1867 train attack in present-day Lexington, Nebraska, US

Plum Creek Railroad Attack was an armed sabotage action on 7 August, 1867 committed by the group of Northern Cheyenne warriors led by their chief Turkey Leg against a freight train and infrastructure of the Union Pacific Railroad company. Near the Plum Creek railway and settler station (present-day Lexington, Nebraska). Cheyennes dismantled a part of the track of the first transcontinental railroad causing derailment of a steam locomotive, death of four people and scalping one alive.

The action resulted in the punitive expedition led by Major Frank North, which ended Turkey Leg men's activities in the late summer 1867. The event remains one of the few cases, when Native American warriors were able to successfully derail and destroy a train set.

== Prelude ==
In 1867 multiple conflicts between Native American tribes and U.S. settlers erupted or continued at the area of the American frontier. In Wyoming, Sioux fought in the Red Cloud's War since 1866, in Kansas. Plains Indians, like Cheyenne, Comanche and others, were resisting in so-called Hancock's War while the Comanche campaign was launched by the U.S. Army against the Comanche in northern and central Texas.
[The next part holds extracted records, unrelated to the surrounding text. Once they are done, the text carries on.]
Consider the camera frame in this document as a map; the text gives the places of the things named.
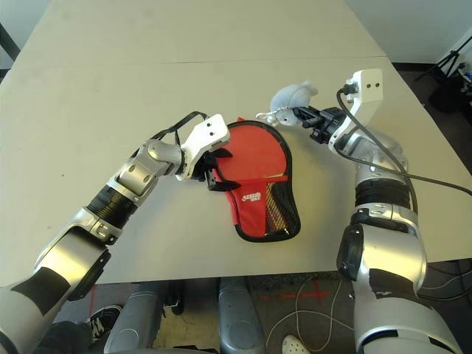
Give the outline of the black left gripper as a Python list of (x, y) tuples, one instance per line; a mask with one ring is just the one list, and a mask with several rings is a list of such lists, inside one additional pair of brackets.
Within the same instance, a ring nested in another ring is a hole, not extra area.
[(212, 152), (206, 152), (197, 161), (192, 172), (192, 179), (199, 182), (206, 182), (210, 191), (226, 192), (240, 187), (235, 181), (219, 181), (217, 159), (233, 157), (232, 153), (225, 148), (218, 148)]

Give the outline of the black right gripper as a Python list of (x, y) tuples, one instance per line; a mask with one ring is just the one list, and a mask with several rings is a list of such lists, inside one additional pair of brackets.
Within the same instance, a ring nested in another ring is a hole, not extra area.
[(300, 117), (299, 121), (303, 128), (313, 128), (310, 137), (319, 144), (327, 144), (346, 118), (345, 112), (337, 107), (321, 111), (311, 106), (295, 107), (293, 113), (296, 117)]

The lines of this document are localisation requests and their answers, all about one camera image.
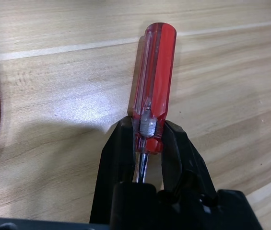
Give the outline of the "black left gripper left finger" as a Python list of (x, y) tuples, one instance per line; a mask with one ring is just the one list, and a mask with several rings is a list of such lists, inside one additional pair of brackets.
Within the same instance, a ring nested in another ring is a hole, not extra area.
[(91, 217), (110, 217), (113, 191), (120, 182), (132, 182), (135, 171), (133, 126), (130, 116), (118, 121), (102, 149)]

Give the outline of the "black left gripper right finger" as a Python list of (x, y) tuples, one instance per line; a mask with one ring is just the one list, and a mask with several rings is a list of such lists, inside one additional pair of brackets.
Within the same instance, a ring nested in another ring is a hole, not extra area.
[(162, 142), (164, 189), (176, 197), (183, 189), (189, 189), (199, 194), (204, 203), (216, 203), (218, 195), (208, 168), (183, 128), (165, 121)]

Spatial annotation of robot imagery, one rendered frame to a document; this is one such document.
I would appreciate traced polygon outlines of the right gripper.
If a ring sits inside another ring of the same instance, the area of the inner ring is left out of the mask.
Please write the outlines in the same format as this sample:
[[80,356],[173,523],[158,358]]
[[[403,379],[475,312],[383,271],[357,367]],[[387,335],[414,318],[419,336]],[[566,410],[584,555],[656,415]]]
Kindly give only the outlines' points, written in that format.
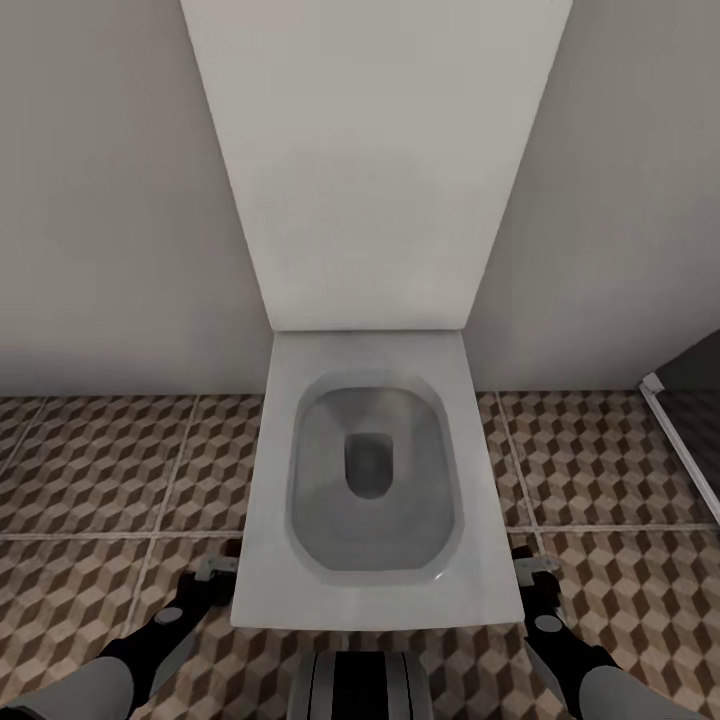
[[558,588],[554,578],[547,573],[543,576],[533,577],[533,580],[534,586],[520,587],[522,603],[526,604],[530,598],[540,598],[550,604],[552,608],[560,607]]

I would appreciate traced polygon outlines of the mousetrap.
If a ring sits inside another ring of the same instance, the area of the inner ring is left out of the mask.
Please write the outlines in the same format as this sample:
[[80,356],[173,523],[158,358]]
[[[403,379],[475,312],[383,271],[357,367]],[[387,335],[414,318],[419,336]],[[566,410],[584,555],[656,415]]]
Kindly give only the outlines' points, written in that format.
[[241,540],[230,540],[227,542],[227,548],[225,549],[225,555],[227,557],[240,557],[241,554]]
[[[512,560],[533,557],[533,553],[528,545],[514,548],[511,550],[511,552],[512,552]],[[533,573],[531,573],[531,575],[532,575],[532,577],[536,577],[536,576],[543,576],[544,574],[541,573],[540,571],[539,572],[534,571]]]

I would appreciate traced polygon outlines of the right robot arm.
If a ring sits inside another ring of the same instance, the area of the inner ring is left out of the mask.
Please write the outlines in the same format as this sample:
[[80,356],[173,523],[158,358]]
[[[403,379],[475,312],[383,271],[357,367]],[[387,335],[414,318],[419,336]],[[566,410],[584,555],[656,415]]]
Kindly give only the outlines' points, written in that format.
[[[529,636],[525,651],[535,673],[576,720],[709,720],[658,694],[618,668],[600,645],[591,647],[559,619],[557,584],[548,574],[559,568],[554,555],[515,559]],[[532,577],[541,572],[543,576]]]

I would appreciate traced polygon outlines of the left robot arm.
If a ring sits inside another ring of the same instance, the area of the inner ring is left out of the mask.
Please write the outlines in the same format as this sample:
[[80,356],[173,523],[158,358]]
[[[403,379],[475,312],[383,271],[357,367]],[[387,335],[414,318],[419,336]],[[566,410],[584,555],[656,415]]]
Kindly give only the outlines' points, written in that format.
[[71,674],[2,704],[0,720],[129,720],[184,665],[205,613],[233,602],[239,561],[203,554],[196,572],[180,576],[177,598],[148,625],[112,640]]

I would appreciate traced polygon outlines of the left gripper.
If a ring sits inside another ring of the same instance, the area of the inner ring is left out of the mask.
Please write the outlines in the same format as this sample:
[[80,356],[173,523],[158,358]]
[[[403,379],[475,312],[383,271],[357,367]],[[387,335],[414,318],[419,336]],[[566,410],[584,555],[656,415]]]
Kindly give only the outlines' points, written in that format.
[[176,597],[181,597],[186,593],[200,595],[205,602],[205,613],[210,608],[228,608],[230,606],[235,592],[234,576],[216,572],[212,580],[199,582],[195,579],[195,575],[194,571],[186,571],[180,576]]

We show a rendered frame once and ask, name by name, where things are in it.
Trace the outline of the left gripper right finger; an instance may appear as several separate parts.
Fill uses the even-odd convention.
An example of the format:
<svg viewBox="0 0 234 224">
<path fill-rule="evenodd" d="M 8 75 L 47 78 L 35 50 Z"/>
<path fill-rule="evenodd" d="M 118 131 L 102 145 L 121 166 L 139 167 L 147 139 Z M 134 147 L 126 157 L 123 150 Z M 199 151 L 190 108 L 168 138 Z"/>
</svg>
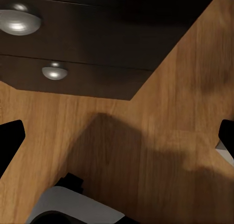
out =
<svg viewBox="0 0 234 224">
<path fill-rule="evenodd" d="M 218 137 L 234 159 L 234 122 L 226 119 L 222 120 Z"/>
</svg>

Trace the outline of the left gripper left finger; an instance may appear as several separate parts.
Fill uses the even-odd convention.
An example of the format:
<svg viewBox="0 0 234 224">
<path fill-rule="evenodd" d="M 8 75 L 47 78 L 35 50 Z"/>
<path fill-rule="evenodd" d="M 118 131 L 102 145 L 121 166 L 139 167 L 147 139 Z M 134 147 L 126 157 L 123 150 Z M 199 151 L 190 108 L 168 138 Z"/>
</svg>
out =
<svg viewBox="0 0 234 224">
<path fill-rule="evenodd" d="M 24 139 L 25 131 L 21 120 L 0 125 L 0 178 Z"/>
</svg>

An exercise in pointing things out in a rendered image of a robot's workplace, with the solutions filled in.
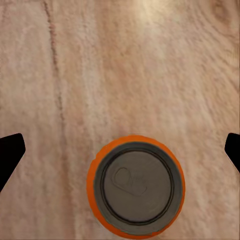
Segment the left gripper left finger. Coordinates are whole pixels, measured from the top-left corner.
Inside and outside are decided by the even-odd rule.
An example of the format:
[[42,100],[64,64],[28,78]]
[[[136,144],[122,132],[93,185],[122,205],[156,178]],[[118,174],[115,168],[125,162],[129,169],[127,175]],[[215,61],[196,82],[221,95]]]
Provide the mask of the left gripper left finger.
[[0,138],[0,192],[26,151],[21,133]]

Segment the can of soda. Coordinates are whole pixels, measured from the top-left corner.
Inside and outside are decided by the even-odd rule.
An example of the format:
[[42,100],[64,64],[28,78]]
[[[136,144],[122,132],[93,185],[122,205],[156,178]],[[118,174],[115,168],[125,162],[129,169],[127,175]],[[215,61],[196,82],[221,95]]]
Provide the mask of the can of soda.
[[88,202],[113,234],[131,240],[163,233],[178,217],[186,195],[183,169],[159,141],[142,135],[114,139],[93,159]]

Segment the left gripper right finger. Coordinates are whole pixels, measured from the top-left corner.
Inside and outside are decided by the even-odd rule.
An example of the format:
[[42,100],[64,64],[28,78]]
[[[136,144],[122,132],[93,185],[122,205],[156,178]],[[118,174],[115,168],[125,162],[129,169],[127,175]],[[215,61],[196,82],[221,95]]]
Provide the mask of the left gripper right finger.
[[240,172],[240,135],[229,133],[226,139],[225,152]]

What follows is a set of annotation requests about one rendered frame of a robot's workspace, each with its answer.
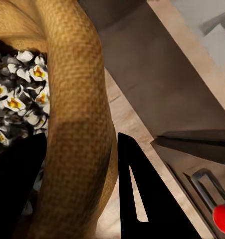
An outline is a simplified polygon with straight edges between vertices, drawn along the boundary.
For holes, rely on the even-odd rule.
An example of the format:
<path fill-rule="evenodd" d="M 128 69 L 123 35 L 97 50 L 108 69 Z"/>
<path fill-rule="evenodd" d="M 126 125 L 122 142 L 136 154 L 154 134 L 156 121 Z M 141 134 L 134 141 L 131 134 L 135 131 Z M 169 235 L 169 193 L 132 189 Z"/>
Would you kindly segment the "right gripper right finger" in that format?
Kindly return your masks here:
<path fill-rule="evenodd" d="M 136 140 L 118 133 L 121 239 L 202 239 Z M 137 219 L 131 166 L 149 222 Z"/>

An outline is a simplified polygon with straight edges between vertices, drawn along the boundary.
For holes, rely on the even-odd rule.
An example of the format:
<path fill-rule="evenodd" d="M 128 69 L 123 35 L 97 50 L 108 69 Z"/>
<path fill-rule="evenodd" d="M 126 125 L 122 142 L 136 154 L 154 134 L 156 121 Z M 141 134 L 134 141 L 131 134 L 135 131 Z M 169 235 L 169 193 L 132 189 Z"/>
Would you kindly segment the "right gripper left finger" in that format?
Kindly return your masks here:
<path fill-rule="evenodd" d="M 47 134 L 31 135 L 0 155 L 0 239 L 11 239 L 46 156 Z"/>

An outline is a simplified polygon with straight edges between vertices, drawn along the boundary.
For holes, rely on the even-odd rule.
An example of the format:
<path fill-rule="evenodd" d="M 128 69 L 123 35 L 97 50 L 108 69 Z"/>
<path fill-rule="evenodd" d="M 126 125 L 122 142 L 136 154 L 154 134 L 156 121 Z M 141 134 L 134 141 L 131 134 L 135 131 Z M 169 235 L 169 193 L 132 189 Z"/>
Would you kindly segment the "popcorn bag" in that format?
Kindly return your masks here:
<path fill-rule="evenodd" d="M 0 54 L 25 51 L 47 59 L 50 112 L 40 191 L 11 239 L 95 239 L 119 176 L 99 35 L 77 0 L 0 0 Z"/>

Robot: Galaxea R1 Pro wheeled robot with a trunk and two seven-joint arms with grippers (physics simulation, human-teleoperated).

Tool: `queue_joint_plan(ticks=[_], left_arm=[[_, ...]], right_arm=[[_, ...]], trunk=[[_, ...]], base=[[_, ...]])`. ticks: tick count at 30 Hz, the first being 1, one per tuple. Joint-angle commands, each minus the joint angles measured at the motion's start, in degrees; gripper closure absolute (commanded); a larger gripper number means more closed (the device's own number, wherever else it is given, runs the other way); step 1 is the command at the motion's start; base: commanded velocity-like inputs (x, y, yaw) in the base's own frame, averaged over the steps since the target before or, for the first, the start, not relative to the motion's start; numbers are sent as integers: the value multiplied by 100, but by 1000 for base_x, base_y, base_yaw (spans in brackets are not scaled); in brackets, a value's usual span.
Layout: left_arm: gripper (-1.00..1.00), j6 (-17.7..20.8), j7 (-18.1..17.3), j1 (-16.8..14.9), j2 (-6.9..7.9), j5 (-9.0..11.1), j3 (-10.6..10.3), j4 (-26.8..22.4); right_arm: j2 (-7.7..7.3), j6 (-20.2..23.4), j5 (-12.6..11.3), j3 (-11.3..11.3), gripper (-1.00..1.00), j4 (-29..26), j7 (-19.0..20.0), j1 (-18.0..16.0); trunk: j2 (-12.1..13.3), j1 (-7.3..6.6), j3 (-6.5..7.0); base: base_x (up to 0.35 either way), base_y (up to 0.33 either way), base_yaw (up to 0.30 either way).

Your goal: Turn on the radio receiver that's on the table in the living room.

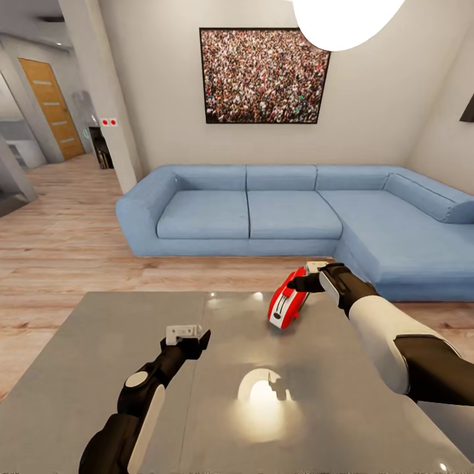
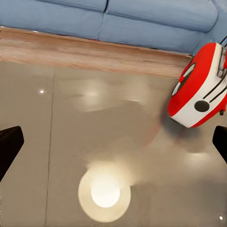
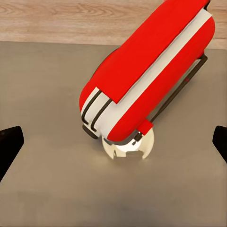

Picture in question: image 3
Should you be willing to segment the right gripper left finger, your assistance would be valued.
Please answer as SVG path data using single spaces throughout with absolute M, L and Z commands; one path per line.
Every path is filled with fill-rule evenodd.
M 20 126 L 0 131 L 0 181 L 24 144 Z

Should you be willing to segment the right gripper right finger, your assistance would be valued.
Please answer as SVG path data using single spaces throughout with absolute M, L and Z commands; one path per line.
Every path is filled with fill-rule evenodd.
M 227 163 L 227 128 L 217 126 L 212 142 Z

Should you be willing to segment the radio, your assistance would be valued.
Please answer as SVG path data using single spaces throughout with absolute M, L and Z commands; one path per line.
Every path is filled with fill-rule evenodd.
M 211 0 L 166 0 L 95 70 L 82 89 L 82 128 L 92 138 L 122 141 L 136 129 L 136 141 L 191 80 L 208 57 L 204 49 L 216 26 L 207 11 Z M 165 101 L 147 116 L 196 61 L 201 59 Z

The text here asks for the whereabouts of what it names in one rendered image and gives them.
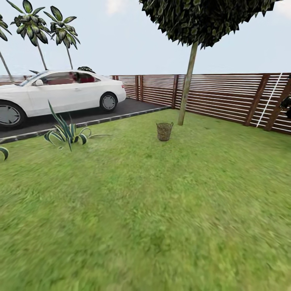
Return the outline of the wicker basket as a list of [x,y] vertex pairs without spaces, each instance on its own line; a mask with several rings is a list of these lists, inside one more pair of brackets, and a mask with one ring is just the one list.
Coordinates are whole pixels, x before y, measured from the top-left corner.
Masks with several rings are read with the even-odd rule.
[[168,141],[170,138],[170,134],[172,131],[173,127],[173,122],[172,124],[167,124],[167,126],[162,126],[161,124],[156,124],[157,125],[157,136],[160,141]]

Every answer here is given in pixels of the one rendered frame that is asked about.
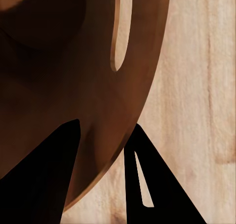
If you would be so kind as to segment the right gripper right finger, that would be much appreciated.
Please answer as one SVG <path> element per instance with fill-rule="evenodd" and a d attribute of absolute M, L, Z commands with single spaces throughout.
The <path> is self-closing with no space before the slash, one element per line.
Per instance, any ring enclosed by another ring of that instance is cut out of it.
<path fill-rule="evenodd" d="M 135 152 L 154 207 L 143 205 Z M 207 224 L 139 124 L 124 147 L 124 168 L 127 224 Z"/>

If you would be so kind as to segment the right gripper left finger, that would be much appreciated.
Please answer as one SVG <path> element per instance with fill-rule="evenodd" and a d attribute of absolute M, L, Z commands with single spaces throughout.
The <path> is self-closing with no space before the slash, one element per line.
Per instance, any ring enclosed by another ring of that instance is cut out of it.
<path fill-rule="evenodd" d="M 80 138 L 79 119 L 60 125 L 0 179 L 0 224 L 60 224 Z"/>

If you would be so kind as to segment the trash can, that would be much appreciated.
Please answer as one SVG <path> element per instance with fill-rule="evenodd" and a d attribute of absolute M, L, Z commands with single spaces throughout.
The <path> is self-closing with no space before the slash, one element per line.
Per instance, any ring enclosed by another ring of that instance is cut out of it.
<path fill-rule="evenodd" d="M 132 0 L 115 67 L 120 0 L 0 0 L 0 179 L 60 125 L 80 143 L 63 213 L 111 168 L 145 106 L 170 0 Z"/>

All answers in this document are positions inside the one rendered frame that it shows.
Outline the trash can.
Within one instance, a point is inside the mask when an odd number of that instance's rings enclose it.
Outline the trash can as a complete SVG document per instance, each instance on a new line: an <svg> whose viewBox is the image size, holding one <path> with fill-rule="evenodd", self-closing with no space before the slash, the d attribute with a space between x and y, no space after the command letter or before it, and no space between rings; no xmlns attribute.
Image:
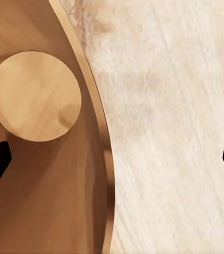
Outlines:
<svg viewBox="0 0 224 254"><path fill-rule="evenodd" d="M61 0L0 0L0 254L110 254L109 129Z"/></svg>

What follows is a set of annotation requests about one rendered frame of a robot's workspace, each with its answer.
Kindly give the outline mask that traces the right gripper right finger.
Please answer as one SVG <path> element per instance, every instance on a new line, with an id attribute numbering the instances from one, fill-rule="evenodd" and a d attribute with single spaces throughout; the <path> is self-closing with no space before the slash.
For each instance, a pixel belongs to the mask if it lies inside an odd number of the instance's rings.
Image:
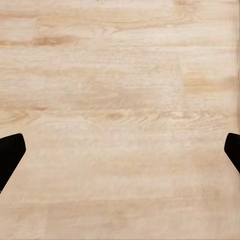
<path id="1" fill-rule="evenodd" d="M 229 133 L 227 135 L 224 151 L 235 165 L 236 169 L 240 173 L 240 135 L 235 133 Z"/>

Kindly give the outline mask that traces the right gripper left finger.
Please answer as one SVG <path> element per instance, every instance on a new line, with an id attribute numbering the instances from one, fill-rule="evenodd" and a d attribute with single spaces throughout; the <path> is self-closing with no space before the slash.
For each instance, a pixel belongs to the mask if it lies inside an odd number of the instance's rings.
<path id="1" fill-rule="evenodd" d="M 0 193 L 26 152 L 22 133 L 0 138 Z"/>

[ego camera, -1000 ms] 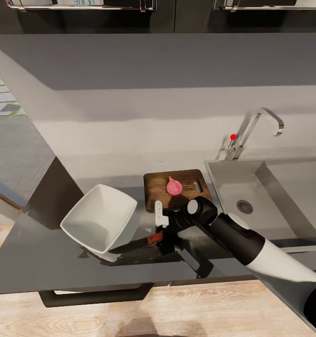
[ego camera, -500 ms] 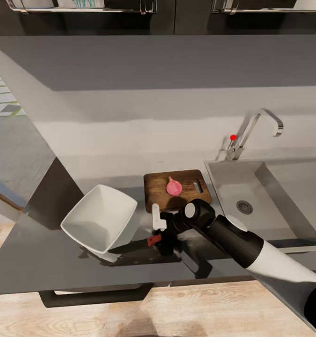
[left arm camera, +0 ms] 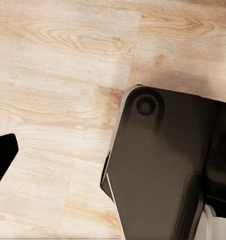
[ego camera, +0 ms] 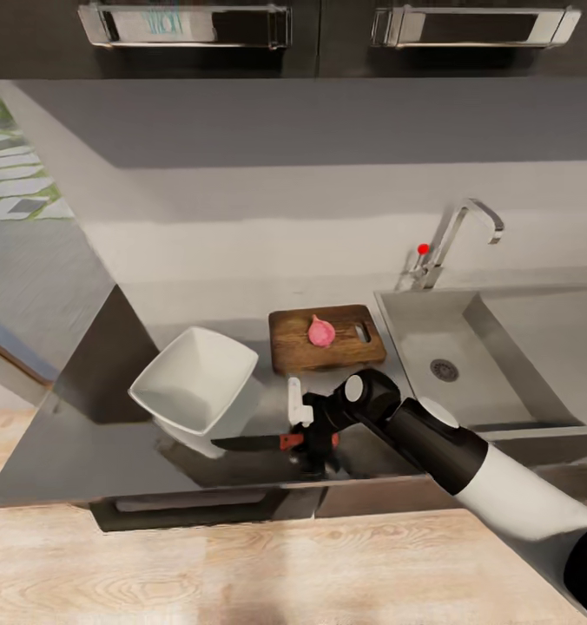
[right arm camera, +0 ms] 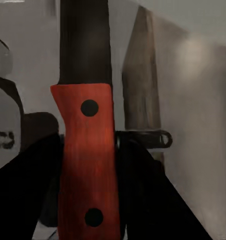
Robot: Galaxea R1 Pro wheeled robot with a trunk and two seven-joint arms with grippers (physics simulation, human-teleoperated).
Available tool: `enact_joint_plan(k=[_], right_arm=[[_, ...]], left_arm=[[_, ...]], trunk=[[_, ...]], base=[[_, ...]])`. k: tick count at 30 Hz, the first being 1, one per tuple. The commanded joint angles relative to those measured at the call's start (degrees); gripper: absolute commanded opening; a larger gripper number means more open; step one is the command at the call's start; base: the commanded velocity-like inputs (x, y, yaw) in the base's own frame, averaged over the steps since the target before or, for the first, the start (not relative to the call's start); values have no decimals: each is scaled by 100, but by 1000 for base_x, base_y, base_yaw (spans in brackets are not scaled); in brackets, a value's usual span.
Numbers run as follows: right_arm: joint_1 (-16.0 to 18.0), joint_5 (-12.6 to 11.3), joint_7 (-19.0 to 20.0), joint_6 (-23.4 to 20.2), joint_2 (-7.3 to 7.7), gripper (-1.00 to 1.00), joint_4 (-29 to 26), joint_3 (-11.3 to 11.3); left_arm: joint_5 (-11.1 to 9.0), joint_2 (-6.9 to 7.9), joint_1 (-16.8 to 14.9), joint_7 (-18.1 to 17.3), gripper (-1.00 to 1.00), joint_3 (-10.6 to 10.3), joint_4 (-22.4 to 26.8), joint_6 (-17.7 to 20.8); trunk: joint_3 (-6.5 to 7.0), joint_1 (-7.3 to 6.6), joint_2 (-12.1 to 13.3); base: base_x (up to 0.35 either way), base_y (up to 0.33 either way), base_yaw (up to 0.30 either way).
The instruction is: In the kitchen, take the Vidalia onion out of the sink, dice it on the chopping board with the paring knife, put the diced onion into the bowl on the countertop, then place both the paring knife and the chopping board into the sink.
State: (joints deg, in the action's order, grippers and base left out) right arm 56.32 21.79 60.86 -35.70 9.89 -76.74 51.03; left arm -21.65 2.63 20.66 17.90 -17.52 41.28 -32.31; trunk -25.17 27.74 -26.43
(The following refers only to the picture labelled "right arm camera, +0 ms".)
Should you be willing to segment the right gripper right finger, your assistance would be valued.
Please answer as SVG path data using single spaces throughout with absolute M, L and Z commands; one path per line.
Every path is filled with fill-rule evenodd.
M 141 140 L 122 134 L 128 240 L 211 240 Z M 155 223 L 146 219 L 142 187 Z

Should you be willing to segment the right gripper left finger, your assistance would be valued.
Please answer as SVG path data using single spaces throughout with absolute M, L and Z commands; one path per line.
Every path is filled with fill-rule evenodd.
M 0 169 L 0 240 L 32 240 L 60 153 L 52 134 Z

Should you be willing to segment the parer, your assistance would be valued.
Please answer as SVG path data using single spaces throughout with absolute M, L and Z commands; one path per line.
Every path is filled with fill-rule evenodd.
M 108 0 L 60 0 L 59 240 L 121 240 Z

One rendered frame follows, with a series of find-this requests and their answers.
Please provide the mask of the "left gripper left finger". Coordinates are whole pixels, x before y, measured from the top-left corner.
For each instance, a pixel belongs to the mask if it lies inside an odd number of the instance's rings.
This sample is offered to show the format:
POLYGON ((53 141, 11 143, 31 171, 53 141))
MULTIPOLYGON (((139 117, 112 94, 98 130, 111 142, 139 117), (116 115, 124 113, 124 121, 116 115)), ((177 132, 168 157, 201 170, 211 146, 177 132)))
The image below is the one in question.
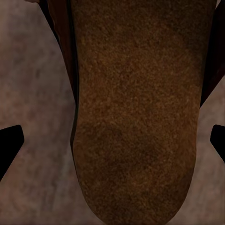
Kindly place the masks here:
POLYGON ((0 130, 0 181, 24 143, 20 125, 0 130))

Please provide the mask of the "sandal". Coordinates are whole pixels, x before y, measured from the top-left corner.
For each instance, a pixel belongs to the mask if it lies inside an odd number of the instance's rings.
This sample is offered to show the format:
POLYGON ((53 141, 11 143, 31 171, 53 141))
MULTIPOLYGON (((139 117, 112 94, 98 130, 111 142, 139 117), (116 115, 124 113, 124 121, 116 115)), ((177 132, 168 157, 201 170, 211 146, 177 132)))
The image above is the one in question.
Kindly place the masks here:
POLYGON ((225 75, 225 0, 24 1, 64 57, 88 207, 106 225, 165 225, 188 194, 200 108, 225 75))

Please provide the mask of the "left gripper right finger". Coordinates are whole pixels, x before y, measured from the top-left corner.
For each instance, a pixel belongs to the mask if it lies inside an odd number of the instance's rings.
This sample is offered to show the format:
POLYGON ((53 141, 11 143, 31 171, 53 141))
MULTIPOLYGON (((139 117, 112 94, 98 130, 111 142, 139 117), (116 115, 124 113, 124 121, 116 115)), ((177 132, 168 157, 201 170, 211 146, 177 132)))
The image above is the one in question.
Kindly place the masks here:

In summer 1867, a local group of Cheyenne warriors living in the later Dawson County area decided to launch a sophisticated plan to attack the transcontinental railroad site, as a key feature of the European-American settlement process along the track. Those Cheyennes were fighting against the white settlers for a few years and also proceeded an attack on the Plum Creek settlement station on August 8, 1864, which caused the station to be temporarily abandoned. Connections are known about the intention of the Nebraskan Cheyennes to support the war efforts of the tribes loyal to Oglala chief Red Cloud.

== Attack ==
At dawn of August 7, 1867 a troupe of Cheyennes led by Turkey Leg arrived on the place of planned assault, a small bridge or culvert over the ravine about 3.5 miles west of Plum Creek. With a use of tools gathered from the railroad construction site, men broke both of the railway tracks over the bridge, raising them up. Then they hid themselves in a tall grass nearby by the track and waited for the first train to approach.

At the evening of the day the construction supply train of the Union Pacific company stopped at the Plum Creek railway station on his way further west. Train was loaded with building material, including two wagons of bricks placed right behind the steam engine. Aware of hostile activities of the Cheyennes, a handcar with three section men was sent ahead as a scouting team. Around midnight this car encountered the obstacle, and ran into the ravine, bruising and stunning the men and frightening them so that they were unable to signal to the approaching train. As soon as the car landed at the bottom of the ravine, the attackers rushed up, when two of the men, least hurt, ran away in the darkness of the night. The third one, stunned by the fall of the car, was scalped at the site.

Without any knowledge about what had happened to the handcar, the Norris steam engine left the Plum Creek station anyway. The engineer Brooks Bowers (nicknamed Bully Brooks) saw the rail displacement, put down the brakes and reversed his engine, but all too late to stop the train, and the engine felt down the tracks with some of the wagons taking with it, including brick-loaded ones on the front.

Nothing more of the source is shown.